WHAT TO DO :: Scan the data. Collect each line that contains the word "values".

SOURCE MATERIAL ::

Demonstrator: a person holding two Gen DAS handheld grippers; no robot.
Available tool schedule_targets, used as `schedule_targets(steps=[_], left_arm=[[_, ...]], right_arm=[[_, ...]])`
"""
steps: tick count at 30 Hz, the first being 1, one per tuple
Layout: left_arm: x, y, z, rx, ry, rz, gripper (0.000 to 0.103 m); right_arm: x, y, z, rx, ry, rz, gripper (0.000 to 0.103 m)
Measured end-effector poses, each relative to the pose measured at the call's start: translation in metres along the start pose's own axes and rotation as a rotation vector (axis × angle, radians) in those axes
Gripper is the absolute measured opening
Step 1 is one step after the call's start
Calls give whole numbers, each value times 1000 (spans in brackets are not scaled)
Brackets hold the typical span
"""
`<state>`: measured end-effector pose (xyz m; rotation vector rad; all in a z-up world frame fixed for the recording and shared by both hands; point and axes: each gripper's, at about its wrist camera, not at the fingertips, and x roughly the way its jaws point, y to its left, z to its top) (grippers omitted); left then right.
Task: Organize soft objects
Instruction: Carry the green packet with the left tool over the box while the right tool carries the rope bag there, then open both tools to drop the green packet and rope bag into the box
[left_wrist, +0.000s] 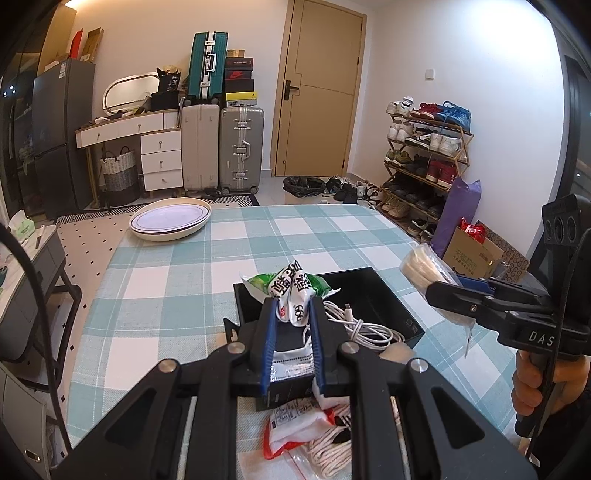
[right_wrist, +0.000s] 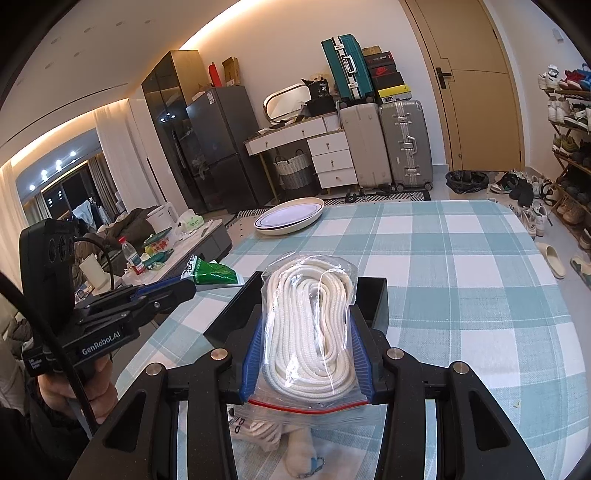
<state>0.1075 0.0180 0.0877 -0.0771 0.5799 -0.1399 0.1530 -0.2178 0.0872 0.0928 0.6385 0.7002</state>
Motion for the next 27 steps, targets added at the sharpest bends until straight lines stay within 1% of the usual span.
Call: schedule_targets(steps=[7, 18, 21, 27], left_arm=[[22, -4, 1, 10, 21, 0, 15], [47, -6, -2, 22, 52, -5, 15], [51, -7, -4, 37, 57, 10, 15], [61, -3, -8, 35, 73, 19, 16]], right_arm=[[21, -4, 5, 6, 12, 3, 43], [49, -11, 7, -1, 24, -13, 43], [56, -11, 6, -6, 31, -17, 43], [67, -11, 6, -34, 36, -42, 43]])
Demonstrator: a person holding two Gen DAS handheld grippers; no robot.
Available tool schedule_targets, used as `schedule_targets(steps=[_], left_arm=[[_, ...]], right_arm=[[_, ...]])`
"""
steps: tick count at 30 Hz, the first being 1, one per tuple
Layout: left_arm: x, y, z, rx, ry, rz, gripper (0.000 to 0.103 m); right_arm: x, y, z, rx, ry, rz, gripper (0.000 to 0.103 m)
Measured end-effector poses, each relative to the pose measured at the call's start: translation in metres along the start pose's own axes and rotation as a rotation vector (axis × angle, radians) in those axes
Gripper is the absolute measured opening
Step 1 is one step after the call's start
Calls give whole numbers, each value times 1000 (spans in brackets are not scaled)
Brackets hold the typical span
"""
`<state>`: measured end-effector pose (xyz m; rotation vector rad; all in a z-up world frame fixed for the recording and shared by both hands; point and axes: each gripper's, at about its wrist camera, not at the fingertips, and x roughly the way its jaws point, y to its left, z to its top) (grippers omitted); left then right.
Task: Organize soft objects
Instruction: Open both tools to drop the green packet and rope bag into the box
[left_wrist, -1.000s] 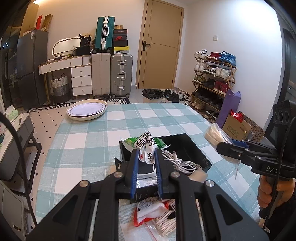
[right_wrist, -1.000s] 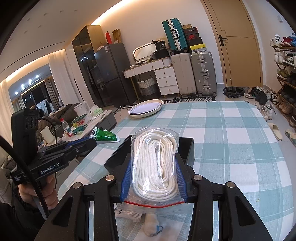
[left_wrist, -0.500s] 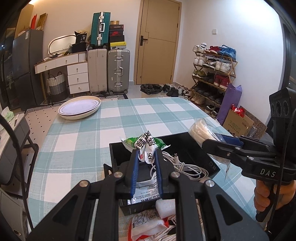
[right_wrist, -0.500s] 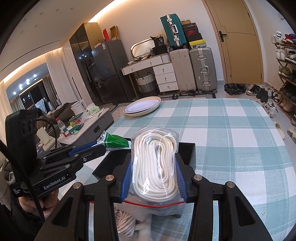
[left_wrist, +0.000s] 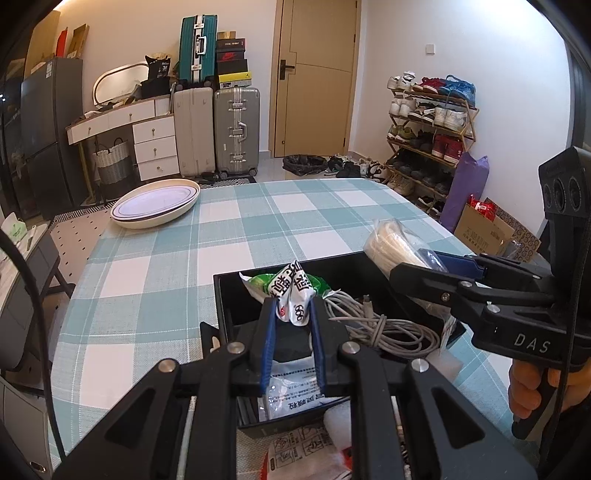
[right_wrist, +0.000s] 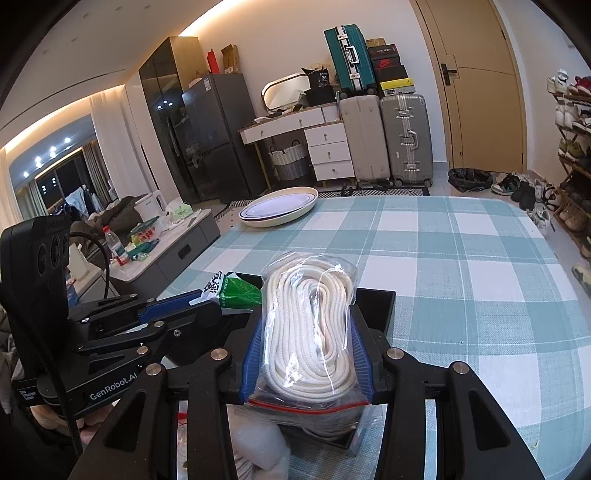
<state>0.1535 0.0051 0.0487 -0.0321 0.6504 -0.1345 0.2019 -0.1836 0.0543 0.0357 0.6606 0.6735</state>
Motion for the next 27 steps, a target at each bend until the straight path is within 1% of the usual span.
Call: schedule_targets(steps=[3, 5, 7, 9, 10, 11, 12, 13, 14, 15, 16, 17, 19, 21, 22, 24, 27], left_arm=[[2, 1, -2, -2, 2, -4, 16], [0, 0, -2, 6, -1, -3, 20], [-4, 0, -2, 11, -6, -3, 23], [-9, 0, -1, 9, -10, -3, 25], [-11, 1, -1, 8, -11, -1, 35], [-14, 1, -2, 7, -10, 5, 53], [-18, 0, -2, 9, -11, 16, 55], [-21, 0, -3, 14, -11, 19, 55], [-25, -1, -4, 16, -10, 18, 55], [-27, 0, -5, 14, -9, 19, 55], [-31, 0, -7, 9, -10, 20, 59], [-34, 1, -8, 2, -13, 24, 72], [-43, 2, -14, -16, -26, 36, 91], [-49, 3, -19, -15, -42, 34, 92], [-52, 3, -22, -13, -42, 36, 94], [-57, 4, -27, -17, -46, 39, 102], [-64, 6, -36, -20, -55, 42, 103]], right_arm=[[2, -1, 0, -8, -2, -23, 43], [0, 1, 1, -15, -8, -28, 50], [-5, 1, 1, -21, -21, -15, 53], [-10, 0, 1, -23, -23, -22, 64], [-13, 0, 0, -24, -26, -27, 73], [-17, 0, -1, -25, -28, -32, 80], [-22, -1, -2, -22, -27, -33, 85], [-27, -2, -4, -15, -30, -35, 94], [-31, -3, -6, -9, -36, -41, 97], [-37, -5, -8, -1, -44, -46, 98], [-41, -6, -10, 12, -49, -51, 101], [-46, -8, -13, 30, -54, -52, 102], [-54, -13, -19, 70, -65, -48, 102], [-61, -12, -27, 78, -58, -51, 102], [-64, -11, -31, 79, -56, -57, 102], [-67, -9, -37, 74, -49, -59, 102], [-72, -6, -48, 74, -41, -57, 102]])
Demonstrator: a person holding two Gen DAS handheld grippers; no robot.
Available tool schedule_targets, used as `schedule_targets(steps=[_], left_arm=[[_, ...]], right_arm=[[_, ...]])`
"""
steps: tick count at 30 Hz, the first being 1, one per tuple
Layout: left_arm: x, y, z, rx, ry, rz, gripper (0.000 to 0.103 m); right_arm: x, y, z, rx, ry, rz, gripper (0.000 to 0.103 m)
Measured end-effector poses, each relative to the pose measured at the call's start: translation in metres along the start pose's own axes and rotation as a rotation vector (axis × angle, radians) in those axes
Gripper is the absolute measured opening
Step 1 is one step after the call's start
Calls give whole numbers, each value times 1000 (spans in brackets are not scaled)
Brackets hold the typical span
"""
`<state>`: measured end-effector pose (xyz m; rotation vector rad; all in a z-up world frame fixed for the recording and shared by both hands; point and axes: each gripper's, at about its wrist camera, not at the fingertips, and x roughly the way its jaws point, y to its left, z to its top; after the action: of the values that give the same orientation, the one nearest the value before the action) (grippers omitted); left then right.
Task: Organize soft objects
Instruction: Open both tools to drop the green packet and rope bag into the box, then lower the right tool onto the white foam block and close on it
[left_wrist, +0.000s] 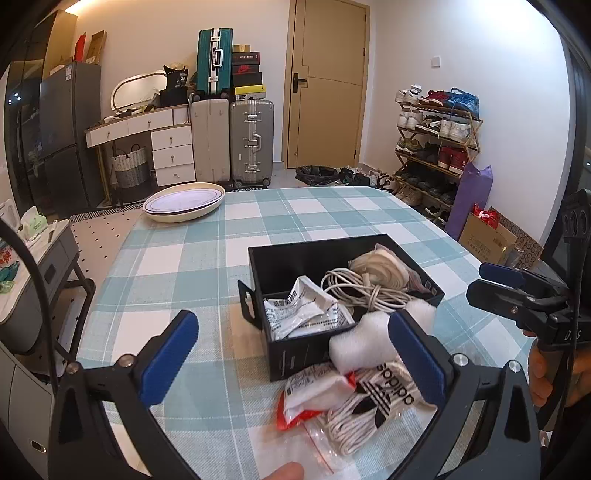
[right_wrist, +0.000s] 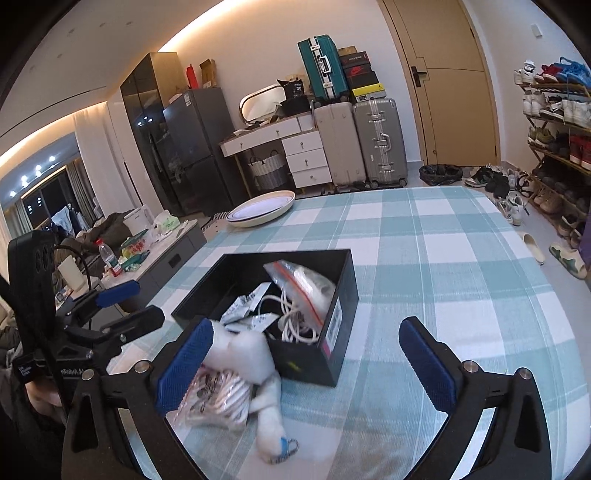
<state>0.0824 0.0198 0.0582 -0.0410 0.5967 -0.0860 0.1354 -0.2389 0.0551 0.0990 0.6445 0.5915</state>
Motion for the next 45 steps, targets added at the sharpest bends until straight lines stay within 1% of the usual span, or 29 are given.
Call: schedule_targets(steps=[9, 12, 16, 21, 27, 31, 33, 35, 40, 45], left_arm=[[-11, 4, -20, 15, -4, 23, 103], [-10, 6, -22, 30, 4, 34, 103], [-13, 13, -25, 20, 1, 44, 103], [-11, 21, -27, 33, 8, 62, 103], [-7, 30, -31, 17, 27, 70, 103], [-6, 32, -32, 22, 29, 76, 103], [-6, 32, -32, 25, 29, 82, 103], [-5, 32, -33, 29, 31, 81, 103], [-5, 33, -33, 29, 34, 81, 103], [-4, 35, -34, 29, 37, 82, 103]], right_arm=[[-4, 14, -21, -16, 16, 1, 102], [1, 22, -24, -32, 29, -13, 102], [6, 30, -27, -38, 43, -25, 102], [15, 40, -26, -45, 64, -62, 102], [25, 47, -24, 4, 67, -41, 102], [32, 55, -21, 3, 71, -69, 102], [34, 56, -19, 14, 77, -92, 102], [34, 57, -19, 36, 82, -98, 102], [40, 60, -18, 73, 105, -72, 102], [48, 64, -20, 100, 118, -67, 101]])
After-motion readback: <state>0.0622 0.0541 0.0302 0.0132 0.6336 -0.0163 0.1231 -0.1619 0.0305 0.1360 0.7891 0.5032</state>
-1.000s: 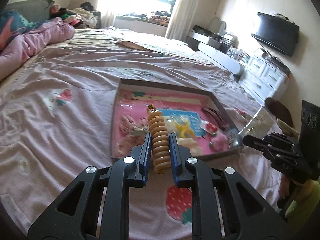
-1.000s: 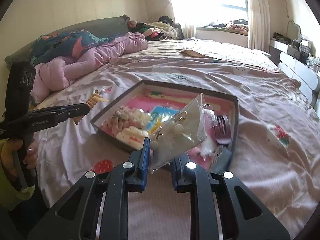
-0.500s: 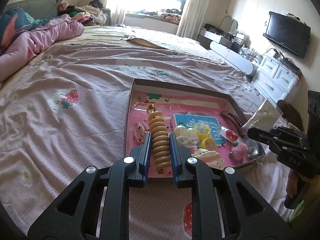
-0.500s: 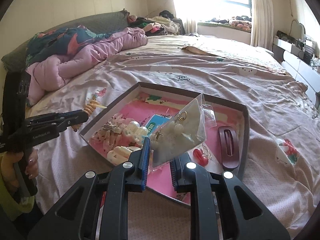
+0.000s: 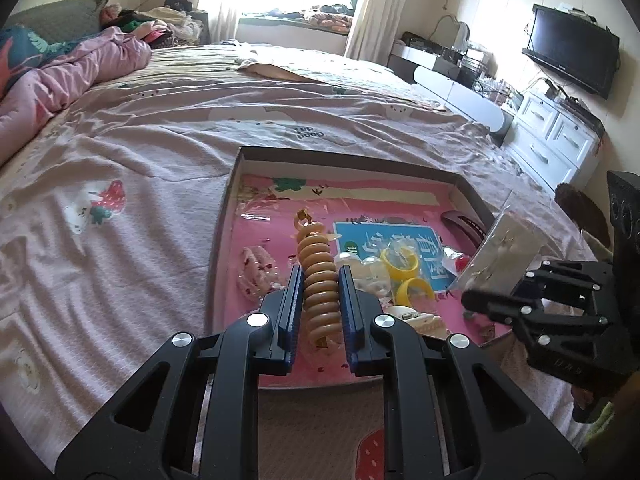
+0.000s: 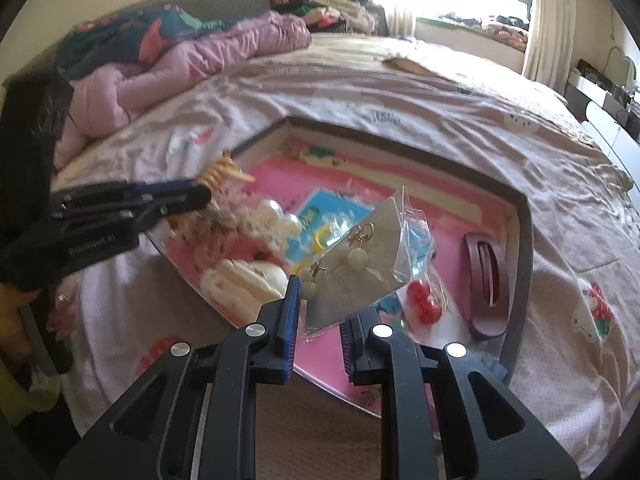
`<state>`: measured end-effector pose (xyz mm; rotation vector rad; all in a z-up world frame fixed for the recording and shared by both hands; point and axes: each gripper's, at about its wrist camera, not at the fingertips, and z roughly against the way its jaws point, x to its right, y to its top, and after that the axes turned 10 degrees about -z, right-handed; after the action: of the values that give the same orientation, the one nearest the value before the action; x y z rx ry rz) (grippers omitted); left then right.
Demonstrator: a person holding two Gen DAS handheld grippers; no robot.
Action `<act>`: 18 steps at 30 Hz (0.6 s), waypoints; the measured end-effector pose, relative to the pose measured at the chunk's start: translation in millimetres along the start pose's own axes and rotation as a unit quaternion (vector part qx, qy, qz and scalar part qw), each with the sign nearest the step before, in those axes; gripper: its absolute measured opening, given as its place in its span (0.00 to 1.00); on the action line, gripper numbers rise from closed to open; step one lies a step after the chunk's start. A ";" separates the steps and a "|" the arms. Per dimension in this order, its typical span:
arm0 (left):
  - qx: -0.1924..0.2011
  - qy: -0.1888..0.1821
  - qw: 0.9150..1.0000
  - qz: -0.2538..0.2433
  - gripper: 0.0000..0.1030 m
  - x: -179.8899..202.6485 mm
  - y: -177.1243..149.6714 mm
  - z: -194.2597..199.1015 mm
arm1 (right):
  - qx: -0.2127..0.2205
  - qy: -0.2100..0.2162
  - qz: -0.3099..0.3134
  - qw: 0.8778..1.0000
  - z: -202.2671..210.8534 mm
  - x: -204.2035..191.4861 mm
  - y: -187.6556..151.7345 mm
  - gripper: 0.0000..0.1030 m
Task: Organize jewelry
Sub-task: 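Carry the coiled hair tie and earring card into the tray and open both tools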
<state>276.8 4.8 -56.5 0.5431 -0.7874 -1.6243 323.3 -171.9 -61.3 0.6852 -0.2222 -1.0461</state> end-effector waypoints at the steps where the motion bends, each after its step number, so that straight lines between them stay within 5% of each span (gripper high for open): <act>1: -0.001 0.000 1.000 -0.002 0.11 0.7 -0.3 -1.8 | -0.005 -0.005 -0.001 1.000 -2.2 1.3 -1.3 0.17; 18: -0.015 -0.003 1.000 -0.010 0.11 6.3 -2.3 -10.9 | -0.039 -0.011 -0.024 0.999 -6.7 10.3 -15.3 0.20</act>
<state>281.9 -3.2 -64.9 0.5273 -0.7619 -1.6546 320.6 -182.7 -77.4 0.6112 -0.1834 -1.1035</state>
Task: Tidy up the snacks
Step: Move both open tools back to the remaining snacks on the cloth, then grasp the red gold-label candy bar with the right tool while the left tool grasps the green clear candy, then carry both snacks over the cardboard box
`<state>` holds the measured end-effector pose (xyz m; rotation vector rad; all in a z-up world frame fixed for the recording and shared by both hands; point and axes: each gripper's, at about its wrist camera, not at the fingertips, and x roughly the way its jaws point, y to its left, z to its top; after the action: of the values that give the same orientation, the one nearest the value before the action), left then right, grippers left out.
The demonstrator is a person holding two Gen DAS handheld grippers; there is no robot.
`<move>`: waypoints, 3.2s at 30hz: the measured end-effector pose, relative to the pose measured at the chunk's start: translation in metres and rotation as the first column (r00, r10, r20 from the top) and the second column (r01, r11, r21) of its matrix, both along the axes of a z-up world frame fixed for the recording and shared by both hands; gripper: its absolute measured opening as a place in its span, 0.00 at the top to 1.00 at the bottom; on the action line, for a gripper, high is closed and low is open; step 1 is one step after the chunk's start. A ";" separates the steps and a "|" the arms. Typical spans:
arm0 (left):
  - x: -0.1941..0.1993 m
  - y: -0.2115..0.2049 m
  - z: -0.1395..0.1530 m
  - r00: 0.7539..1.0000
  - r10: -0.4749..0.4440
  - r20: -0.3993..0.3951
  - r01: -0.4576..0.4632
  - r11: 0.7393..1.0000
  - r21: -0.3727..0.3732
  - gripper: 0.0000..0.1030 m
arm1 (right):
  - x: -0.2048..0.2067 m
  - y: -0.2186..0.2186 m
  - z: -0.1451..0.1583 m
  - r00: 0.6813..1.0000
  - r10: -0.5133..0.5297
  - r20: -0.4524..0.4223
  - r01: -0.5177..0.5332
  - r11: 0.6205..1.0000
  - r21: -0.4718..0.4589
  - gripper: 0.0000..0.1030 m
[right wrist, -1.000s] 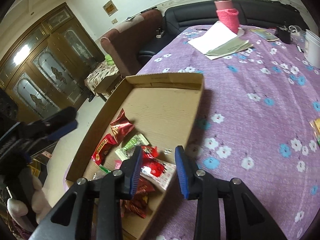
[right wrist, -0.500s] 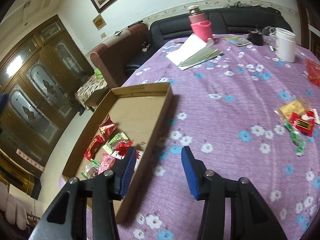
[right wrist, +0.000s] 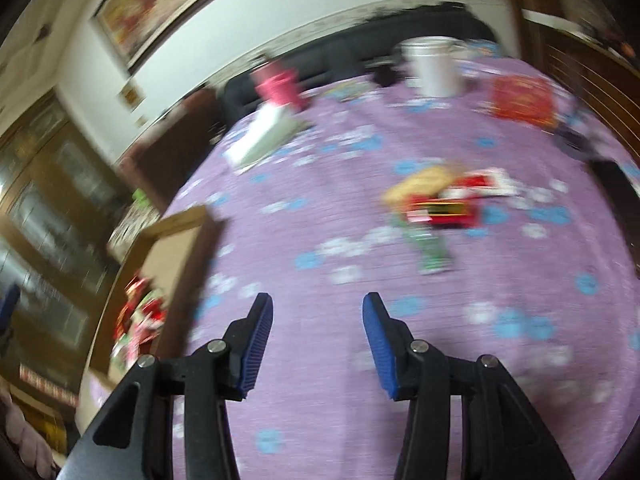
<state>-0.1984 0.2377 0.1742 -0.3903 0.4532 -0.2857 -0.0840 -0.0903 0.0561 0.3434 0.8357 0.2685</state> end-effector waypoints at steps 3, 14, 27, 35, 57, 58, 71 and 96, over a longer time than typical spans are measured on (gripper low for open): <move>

REPLY ::
`<state>`: measured end-effector pose (xyz m; rotation vector rad; all in a z-up world frame fixed for the recording and shared by both hands; point and axes: each gripper's, at about its wrist camera, not at the fingertips, and x roughly the way its jaws point, y to its left, z to its top; after the action: of the values that give the same orientation, the one nearest the value before the action) (grippers omitted); left then right.
`<state>`: measured end-effector pose (xyz mm; rotation vector rad; all in a z-up world frame fixed for the recording and shared by both hands; point and axes: each gripper's, at about its wrist camera, not at the fingertips, and z roughly against the way its jaws point, x to its right, y to its top, and after that the axes turned 10 degrees about -z, right-handed; after the action: of the values that give the same orientation, the one nearest the value before the action; x y z rx ry rz) (grippers omitted); left then right.
`<state>` holds the measured end-effector pose (xyz m; rotation vector rad; all in a z-up world frame fixed for the recording and shared by both hands; point and axes: each gripper's, at about its wrist camera, not at the fingertips, and x roughly the way its jaws point, y to its left, z to its top; after the action: of the values that give the same orientation, the one nearest the value before the action), left then right, grippers left out.

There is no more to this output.